**WHAT IS NEEDED**
Your output should be each line from the material below that has the word "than".
-=-=-=-=-
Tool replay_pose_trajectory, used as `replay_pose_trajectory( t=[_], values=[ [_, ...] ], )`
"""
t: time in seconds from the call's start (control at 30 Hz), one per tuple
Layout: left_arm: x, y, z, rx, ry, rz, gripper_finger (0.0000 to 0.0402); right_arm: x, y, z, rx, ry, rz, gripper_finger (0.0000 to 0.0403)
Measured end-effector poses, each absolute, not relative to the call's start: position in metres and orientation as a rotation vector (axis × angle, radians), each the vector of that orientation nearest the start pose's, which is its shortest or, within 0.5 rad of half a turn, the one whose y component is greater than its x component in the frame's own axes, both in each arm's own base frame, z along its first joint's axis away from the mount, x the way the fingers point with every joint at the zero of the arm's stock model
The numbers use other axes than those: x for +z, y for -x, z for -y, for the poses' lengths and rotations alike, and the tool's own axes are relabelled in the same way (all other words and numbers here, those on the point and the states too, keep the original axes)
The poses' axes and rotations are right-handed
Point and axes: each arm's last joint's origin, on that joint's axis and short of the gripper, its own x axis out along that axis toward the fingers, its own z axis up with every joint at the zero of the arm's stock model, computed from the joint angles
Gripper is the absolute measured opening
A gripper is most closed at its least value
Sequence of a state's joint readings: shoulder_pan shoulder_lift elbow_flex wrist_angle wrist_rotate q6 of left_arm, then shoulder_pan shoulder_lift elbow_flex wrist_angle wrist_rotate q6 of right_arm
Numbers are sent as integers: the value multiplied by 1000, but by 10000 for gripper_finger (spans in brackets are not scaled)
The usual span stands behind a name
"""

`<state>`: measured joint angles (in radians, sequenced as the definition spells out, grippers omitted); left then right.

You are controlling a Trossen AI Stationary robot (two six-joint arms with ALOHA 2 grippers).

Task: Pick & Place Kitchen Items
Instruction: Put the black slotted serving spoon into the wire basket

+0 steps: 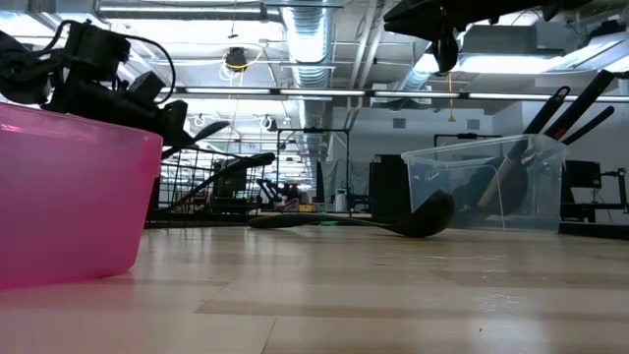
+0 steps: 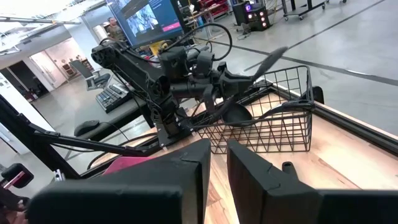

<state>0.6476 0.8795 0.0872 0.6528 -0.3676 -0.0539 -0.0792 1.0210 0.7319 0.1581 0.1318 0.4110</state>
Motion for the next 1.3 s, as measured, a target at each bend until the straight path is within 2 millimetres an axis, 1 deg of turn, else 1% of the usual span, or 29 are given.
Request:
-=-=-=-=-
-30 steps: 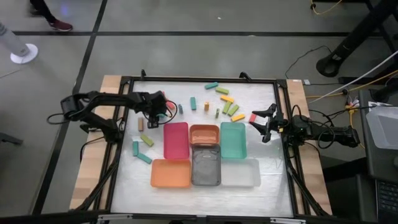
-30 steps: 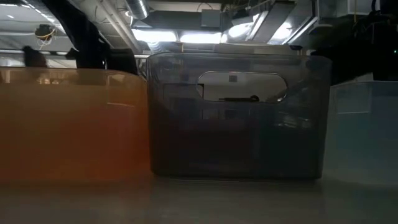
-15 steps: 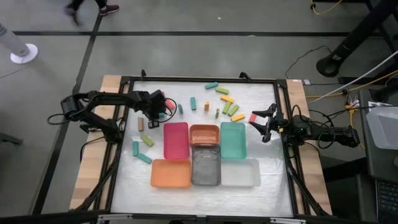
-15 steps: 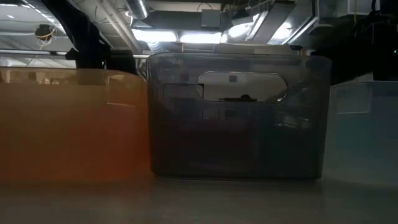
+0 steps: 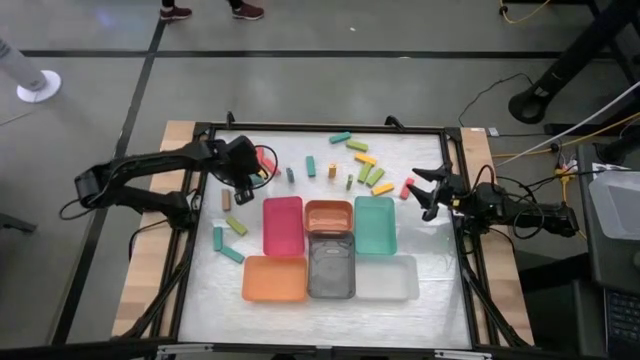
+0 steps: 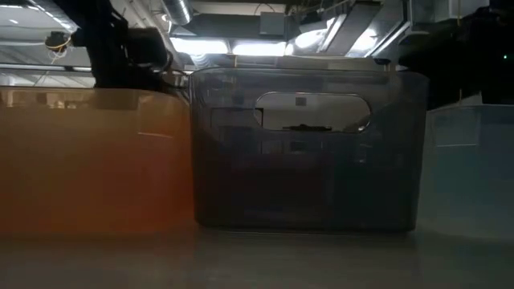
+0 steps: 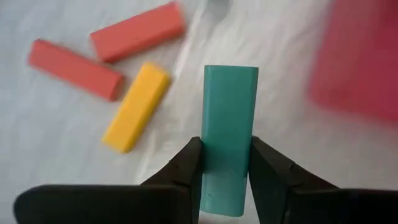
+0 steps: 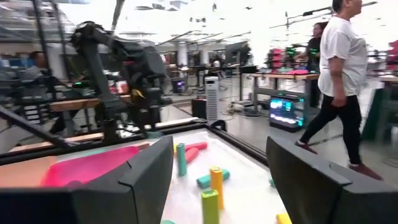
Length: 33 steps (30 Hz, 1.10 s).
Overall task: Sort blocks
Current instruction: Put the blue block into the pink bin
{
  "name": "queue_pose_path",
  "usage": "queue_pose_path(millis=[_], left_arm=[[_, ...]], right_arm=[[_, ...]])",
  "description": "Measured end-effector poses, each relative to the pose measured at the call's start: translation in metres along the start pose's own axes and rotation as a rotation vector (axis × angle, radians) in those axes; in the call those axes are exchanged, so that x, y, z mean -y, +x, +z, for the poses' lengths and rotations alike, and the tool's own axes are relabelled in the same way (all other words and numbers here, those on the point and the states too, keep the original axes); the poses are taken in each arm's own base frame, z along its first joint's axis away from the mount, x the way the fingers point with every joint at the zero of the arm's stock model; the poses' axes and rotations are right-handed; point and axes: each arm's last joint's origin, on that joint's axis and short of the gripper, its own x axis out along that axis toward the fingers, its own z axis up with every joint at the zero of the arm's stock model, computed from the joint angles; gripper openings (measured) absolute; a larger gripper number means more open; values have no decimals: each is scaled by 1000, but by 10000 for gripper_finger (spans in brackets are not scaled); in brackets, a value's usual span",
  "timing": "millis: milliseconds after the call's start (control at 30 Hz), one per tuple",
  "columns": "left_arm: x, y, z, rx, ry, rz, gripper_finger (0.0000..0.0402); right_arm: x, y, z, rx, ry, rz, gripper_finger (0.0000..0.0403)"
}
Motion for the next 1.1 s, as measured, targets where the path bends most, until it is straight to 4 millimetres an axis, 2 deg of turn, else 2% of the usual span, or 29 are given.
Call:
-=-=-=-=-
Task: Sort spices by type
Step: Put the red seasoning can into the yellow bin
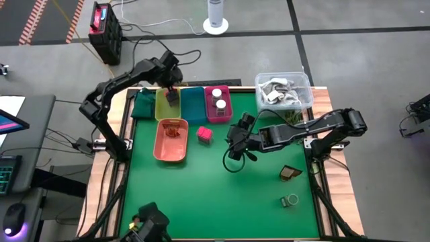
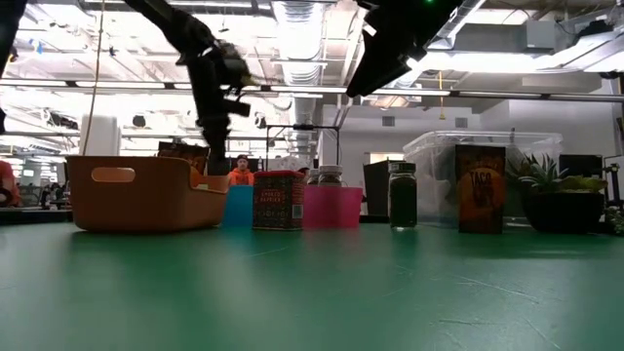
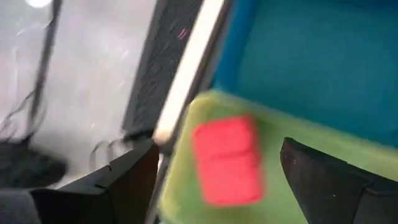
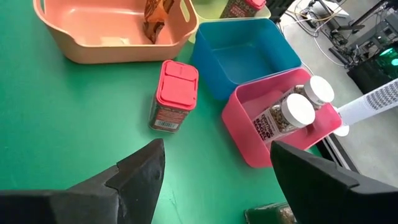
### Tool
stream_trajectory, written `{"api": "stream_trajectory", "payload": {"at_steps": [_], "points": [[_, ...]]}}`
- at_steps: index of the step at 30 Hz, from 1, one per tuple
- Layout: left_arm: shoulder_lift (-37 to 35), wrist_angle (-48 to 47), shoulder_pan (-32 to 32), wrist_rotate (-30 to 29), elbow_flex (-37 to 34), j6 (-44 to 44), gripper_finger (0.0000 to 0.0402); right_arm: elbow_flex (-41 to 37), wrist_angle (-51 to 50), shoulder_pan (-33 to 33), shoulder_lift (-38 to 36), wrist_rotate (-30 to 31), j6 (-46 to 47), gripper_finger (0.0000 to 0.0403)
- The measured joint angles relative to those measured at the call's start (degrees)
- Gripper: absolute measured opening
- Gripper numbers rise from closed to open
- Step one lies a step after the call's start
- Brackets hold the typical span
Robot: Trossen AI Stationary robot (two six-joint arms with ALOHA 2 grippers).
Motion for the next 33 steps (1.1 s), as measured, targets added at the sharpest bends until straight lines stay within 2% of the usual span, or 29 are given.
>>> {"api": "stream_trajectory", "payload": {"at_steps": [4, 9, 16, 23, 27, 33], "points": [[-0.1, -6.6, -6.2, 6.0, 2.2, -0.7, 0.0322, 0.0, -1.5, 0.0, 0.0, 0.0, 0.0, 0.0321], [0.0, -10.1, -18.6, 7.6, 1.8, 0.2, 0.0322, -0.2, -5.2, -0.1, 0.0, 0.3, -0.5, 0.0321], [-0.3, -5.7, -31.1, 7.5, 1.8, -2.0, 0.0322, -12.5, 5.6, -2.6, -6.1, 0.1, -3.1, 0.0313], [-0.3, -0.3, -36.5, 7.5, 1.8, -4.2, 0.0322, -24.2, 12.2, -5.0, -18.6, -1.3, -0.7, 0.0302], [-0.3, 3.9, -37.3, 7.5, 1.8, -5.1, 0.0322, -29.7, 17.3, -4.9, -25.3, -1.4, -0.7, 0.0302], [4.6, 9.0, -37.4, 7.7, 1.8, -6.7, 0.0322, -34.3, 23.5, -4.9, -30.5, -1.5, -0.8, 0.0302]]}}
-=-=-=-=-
**FINISHED EXERCISE**
Measured end-effector poses, each absolute, not relative to the call's start: position in metres and orientation as a rotation vector (axis × angle, radians), each the vector of that orientation nearest the start pose's, which is its shortest or, within 0.5 rad of half a turn, the one whose y component is greater than its x component in the frame's own axes, both in each arm's own base frame, z along its first joint's axis away from the mount, x the way the fingers point with every joint at the zero of the arm's stock model
The numbers use other axes than those: x for +z, y for -x, z for -y, for the poses' lengths and rotations alike, and the tool's own axes are relabelled in the same way (all other words and numbers here, those on the point and the states too, keep the original axes)

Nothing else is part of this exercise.